■ **EXERCISE PROMPT**:
Skip the images and print the listing exactly.

*** COLLECTED MATERIAL Section Begins ***

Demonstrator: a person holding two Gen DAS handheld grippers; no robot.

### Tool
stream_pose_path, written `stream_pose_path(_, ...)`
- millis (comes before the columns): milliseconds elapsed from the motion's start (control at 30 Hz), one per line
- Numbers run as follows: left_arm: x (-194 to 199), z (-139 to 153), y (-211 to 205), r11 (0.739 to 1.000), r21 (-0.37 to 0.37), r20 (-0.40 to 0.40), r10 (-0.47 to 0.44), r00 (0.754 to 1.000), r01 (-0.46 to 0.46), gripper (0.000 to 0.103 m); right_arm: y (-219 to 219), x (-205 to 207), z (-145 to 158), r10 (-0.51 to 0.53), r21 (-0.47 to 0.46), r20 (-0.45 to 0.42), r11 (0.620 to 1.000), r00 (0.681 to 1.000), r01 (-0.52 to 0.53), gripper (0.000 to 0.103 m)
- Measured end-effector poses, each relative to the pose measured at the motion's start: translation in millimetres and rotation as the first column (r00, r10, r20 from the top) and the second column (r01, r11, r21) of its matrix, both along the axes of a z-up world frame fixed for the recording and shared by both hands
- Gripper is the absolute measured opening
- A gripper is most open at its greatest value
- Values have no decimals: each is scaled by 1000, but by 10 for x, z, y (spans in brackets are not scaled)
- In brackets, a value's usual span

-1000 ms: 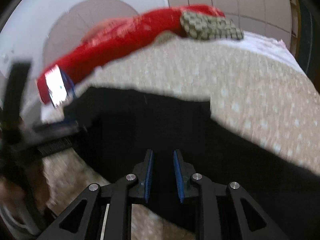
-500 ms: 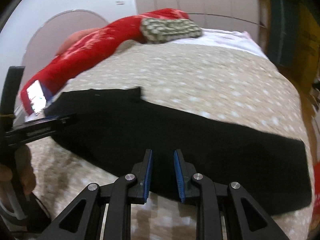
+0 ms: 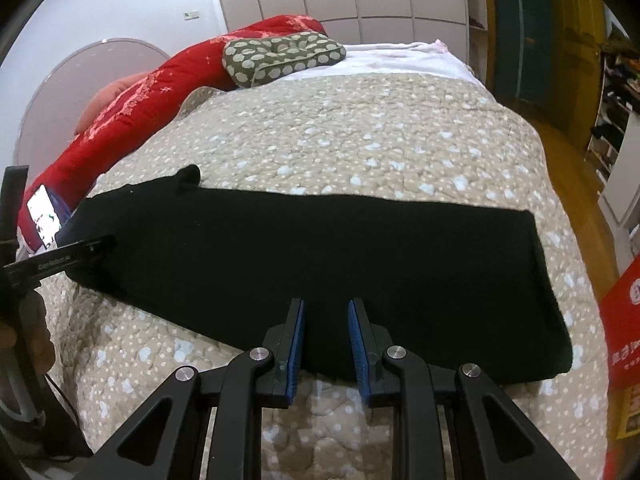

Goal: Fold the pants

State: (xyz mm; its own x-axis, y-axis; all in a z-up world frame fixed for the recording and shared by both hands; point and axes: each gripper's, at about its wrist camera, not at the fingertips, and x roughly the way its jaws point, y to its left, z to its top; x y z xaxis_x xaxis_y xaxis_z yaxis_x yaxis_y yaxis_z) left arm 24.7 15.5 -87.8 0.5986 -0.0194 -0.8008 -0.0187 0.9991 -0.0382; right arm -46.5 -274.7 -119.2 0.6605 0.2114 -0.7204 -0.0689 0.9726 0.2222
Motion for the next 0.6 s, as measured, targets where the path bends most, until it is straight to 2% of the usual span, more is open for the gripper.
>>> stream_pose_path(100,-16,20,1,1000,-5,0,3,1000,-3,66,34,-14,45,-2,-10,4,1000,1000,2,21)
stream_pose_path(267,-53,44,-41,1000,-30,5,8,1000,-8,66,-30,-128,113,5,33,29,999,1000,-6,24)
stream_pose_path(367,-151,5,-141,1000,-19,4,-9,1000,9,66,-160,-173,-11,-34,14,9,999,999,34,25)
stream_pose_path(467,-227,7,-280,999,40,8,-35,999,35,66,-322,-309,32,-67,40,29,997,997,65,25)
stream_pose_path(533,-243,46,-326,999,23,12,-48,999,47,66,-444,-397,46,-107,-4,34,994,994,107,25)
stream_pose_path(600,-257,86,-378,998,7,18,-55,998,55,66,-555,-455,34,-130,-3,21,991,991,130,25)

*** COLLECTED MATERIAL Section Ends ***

■ **ANSWER TO THIS PROBLEM**:
Demonstrator: a person holding two Gen DAS handheld grippers; no robot.

### Tool
stream_pose_path, written `stream_pose_path(_, ...)`
- millis (comes before the columns): milliseconds elapsed from the motion's start (control at 30 Hz), one per line
- Numbers run as follows: left_arm: x (-194 to 199), z (-139 to 153), y (-211 to 205), r11 (0.739 to 1.000), r21 (-0.37 to 0.37), r20 (-0.40 to 0.40), r10 (-0.47 to 0.44), r00 (0.754 to 1.000), r01 (-0.46 to 0.46), gripper (0.000 to 0.103 m); right_arm: y (-219 to 219), x (-205 to 207), z (-145 to 158), r10 (-0.51 to 0.53), r21 (-0.47 to 0.46), r20 (-0.45 to 0.42), r11 (0.620 to 1.000), r00 (0.681 to 1.000), r01 (-0.52 to 0.53), gripper (0.000 to 0.103 m)
- Measured end-effector poses, each relative to the pose measured at the motion's start: translation in millimetres and rotation as the first column (r00, r10, r20 from the top) and the second column (r01, r11, r21) of its matrix, both along the axes of a z-up world frame fixed for the recording and shared by both hands
- Gripper is the absolute measured opening
- A gripper is most open at its greatest value
- Values have no decimals: each is scaled by 1000, but by 10 for x, z, y (spans in brackets are not scaled)
- In brackets, a value's usual span

-1000 ms: 
-500 ms: 
+0 ms: 

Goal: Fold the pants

State: (xyz mm; its own x-axis, y-axis; all in a z-up world frame fixed for the recording and shared by both hands; point and axes: each gripper's, at about its wrist camera, not at the fingertips, and x roughly the way its jaws point, y to its left, z to its top; x y z xaxis_x xaxis_y xaxis_z yaxis_x yaxis_y yaxis_z) left arm 24.7 15.5 -87.8 0.5986 -0.0194 -0.8008 -0.0187 0.9991 -0.0382; right arm -46.5 -274.7 -119.2 0.6605 0.2114 -0.7204 -0.0689 0.9726 0.2222
Motion for the next 0.6 s, as measured, targets where the path bends most, until it is straight to 2% of the usual span, more is open for the gripper.
>>> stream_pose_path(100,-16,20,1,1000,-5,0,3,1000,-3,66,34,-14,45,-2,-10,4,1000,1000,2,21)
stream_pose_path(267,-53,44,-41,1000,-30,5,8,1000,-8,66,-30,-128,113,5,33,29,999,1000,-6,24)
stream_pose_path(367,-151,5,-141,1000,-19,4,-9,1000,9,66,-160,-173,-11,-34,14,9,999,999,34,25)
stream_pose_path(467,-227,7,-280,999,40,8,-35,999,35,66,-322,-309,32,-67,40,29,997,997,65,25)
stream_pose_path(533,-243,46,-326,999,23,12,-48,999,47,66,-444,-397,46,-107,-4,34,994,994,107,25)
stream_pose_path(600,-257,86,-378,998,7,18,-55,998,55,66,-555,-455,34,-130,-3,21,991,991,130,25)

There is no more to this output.